From the TUC

All share transactions should be taxed, not just the little people’s

16 Mar 2011, by in Economics

The TUC wants a budget for growth because the main way to deal with the budget deficit is to get the economy growing again. But budgets are also about taxes, and who pays them, so the TUC is also calling for tax reform. One key demand is to implement a Robin Hood Tax on financial transactions, not least because the finance sector is undertaxed compared with other sectors and, for that matter, you and me! It could raise an extra £20bn a year for good causes including preventing public service cuts, but it’s unlikely that George Osborne will announce an appropriately pauline conversion on Budget Day (oh go on then, surprise me, George!)  There is still some way to go before the world leaders who already support such taxes (eg Angela Merkel and Nicholas Sarkozy – not strange bedfellows for Osborne at all, so you never know) manage to convince enough unbelievers, although a majority of Eurozone countries now seem convinced.

But there are a couple of practical steps towards a Robin Hood Tax that the Chancellor certainly could announce which would raise about £6bn a year: a 0.005% levy on sterling currency transactions, and extending the 0.5% Stamp Duty on share transactions to cover the trading that banks do on their own account, rather than for clients (who already pay that tax).

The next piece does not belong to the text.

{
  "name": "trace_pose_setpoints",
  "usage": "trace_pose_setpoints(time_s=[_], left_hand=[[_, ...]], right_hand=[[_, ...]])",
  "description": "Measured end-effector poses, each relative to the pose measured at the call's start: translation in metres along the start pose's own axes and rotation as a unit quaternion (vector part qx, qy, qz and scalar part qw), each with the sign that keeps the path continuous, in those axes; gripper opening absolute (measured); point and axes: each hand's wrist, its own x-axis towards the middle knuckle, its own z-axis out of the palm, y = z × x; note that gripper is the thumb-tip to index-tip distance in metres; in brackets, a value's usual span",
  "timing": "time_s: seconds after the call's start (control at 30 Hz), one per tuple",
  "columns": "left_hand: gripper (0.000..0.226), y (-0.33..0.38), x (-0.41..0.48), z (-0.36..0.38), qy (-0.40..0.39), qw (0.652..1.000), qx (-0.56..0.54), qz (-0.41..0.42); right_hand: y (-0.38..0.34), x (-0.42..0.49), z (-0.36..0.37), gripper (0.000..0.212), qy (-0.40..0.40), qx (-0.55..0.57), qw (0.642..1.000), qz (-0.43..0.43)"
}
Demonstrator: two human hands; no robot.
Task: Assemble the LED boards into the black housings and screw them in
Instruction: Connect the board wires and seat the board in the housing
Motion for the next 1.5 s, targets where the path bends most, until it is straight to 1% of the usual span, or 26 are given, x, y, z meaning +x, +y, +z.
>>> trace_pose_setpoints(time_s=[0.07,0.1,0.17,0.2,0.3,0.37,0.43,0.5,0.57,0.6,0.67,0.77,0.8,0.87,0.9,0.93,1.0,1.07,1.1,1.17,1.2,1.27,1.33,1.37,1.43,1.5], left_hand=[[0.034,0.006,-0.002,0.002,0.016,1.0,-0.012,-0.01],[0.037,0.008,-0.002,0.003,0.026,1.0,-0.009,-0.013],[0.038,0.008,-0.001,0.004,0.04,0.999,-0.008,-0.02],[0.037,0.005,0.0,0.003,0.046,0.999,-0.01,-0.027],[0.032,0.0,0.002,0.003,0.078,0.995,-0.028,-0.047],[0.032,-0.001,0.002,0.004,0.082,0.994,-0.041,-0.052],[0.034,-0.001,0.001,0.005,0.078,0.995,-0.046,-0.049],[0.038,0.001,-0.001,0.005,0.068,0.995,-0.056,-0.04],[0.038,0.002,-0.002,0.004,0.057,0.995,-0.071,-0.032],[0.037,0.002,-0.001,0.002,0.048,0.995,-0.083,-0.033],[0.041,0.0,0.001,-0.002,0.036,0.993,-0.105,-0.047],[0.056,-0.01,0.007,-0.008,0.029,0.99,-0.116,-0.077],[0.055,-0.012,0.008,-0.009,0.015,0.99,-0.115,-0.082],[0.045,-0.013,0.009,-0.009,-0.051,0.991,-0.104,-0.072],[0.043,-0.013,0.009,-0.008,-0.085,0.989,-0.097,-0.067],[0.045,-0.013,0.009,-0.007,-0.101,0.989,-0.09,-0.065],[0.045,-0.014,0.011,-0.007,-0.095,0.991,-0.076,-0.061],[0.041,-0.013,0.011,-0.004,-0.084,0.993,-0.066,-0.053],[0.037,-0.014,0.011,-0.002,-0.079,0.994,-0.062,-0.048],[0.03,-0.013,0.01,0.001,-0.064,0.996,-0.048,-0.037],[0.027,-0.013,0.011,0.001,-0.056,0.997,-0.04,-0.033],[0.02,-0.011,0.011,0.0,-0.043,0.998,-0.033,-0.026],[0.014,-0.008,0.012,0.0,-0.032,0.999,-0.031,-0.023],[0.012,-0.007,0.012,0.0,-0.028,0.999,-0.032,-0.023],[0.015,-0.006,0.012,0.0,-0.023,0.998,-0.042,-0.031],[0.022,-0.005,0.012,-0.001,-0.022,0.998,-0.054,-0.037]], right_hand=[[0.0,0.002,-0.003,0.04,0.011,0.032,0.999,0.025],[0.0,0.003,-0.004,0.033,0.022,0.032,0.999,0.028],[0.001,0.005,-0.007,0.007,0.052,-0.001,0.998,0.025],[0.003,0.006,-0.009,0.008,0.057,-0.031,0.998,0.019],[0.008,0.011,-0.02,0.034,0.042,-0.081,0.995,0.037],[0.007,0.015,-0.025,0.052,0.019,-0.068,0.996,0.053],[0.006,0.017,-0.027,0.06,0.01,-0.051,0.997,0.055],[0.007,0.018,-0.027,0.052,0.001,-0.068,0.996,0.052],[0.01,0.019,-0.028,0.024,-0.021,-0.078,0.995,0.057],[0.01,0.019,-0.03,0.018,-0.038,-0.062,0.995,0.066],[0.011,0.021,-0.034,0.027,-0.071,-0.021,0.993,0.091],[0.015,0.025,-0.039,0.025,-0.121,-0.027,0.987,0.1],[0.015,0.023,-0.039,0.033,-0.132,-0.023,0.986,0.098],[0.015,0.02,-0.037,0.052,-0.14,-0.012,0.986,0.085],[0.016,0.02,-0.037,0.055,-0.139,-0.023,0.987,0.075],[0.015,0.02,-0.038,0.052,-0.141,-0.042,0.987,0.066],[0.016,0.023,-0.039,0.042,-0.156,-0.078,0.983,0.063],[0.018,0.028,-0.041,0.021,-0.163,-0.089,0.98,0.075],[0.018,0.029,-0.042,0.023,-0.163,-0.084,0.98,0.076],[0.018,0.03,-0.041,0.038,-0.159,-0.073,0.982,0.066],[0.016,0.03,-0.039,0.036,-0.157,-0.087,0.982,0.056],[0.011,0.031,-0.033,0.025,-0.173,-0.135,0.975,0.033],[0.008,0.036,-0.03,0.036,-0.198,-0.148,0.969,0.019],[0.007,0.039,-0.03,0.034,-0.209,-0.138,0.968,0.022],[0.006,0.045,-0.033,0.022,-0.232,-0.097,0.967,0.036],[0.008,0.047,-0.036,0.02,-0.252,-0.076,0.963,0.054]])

A currency transaction levy was something we suggested under the last budget by Alistair Darling, and we predicted it would raise about £3bn a year. The same would be raised if we extended Stamp Duty (already the highest yielding financial transactions tax in the world) to cover banks’ own account share transactions. That wouldn’t affect the pension fund trading in shares, or share trading on behalf of individuals or even companies – because those are already taxed. Instead, it would fall specifically on banks own activities, and would be much more in line with the Chancellor’s own plans to tax the finance sector just a little bit harder. So go on, George, take a little step along the road to Damascus!